Considered a paradigm shift from conventional computing, quantum computers utilize quantum bits (qubits) to store information, unlike classical computers that rely on bits (0 or 1).

While quantum computers face challenges in stability and information retention, efforts are being made to mitigate information loss and translation difficulties into classical information.

Contrary to quantum computers, classical computers do not encounter issues with information loss or translation challenges. Recent research suggests that well-designed classical algorithms can mimic the functions of quantum computers with greater efficiency than previously thought.
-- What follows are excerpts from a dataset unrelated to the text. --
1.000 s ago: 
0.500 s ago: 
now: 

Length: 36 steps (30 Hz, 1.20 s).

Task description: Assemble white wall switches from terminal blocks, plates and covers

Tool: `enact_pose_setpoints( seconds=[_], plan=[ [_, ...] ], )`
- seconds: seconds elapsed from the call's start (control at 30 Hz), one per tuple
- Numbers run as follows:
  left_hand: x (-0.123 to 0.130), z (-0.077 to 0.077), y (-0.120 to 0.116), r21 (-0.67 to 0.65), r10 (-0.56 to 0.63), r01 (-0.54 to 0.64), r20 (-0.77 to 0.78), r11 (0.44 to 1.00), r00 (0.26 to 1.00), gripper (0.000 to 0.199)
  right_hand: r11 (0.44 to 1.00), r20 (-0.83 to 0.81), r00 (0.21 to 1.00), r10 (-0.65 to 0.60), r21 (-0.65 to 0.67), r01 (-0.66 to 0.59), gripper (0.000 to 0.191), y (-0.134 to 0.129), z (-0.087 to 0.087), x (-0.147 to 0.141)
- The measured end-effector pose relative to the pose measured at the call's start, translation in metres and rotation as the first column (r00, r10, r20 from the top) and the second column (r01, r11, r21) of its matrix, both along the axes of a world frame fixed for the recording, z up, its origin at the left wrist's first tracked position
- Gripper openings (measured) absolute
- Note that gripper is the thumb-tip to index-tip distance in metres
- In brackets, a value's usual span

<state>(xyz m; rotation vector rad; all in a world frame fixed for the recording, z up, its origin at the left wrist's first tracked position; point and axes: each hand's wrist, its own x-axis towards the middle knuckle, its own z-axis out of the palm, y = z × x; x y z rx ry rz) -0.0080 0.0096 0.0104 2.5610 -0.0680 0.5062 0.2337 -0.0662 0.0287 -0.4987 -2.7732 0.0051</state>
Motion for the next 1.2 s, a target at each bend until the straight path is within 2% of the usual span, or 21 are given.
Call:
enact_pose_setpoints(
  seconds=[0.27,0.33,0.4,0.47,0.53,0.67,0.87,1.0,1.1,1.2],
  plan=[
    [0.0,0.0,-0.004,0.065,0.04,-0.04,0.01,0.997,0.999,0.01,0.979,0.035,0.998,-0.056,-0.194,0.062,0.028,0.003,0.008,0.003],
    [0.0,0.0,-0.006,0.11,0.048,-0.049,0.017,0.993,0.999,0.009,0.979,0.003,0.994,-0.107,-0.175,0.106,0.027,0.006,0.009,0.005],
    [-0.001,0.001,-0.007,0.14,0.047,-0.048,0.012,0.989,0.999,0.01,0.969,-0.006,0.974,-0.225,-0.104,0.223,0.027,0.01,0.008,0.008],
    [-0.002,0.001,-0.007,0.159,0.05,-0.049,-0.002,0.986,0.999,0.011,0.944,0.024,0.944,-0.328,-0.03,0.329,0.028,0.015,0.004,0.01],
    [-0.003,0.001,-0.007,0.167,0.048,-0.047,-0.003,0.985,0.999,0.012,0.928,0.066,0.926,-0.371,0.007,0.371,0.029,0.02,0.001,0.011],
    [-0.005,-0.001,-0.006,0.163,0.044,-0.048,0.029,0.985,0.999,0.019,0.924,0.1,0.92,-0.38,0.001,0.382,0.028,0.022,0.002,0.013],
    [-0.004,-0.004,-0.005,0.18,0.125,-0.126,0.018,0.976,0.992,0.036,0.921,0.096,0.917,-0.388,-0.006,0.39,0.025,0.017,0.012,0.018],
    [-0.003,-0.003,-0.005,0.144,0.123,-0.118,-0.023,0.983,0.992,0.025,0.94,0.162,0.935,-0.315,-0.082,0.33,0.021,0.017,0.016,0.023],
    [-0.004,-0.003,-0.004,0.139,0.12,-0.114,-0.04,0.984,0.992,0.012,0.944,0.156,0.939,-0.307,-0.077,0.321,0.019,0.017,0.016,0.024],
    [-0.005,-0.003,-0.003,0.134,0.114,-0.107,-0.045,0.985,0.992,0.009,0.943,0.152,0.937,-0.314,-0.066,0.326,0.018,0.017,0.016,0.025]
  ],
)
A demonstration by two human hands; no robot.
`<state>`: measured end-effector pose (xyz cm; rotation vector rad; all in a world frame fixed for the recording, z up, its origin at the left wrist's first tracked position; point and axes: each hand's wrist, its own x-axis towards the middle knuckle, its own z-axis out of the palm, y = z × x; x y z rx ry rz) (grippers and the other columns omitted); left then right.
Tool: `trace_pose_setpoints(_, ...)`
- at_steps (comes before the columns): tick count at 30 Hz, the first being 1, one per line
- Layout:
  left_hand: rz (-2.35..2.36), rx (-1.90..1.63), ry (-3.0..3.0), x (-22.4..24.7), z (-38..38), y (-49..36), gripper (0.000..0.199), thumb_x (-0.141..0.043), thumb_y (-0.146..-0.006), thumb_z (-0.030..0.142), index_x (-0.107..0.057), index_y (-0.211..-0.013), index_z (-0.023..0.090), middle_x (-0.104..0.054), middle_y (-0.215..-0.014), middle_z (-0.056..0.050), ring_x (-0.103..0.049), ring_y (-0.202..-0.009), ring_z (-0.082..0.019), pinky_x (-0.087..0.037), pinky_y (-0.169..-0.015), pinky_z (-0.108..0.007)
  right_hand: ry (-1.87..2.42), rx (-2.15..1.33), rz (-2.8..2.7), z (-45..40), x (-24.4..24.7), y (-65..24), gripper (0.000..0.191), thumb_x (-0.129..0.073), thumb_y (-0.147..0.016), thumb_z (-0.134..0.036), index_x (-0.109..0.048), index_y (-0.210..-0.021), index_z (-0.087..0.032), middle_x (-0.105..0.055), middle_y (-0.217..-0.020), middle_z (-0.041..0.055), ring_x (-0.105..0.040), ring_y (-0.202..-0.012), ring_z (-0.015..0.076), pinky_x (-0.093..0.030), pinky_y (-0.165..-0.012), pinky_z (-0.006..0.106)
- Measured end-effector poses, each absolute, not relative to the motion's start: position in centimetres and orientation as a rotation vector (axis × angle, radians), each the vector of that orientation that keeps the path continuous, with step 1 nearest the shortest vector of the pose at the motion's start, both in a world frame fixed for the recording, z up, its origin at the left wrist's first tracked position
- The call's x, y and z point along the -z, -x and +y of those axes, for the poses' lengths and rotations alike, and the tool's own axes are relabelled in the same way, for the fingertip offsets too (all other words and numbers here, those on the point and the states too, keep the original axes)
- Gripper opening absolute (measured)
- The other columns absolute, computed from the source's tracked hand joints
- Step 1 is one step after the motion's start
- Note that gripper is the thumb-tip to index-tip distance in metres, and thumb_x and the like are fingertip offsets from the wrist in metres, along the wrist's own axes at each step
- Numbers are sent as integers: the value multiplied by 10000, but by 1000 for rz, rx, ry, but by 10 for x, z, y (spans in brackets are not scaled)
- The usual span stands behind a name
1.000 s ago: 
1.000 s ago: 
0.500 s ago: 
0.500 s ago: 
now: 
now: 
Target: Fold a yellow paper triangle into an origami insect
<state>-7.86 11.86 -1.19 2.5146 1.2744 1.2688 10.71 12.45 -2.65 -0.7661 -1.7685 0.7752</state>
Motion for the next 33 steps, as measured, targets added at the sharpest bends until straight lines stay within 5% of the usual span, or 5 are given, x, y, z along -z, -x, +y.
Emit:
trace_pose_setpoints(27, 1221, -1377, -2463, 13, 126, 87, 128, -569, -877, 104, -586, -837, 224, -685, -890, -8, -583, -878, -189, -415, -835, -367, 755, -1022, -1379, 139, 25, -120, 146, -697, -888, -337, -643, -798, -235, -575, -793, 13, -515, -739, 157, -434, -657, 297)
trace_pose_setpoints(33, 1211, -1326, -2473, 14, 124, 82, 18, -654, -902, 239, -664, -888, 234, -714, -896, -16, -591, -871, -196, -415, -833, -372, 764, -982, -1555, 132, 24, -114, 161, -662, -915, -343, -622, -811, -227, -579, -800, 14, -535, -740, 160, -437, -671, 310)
This study indicates that classical computing can be optimized to perform faster and more accurate calculations. Scientists achieved this breakthrough by using an algorithm that retains only essential information from the quantum state to compute the final result accurately.

Dries Sels, an assistant professor at New York University’s Department of Physics, commented, “This work demonstrates the potential for enhancing computations through classical and quantum approaches. It also underscores the challenges of achieving quantum advantage with error-prone quantum computers.”

Scientists at the Simons Foundation focused on a specific type of tensor network that captures qubit connections accurately to enhance classical computing. Recent advancements in the field have enabled the optimization of these networks using statistical inference techniques.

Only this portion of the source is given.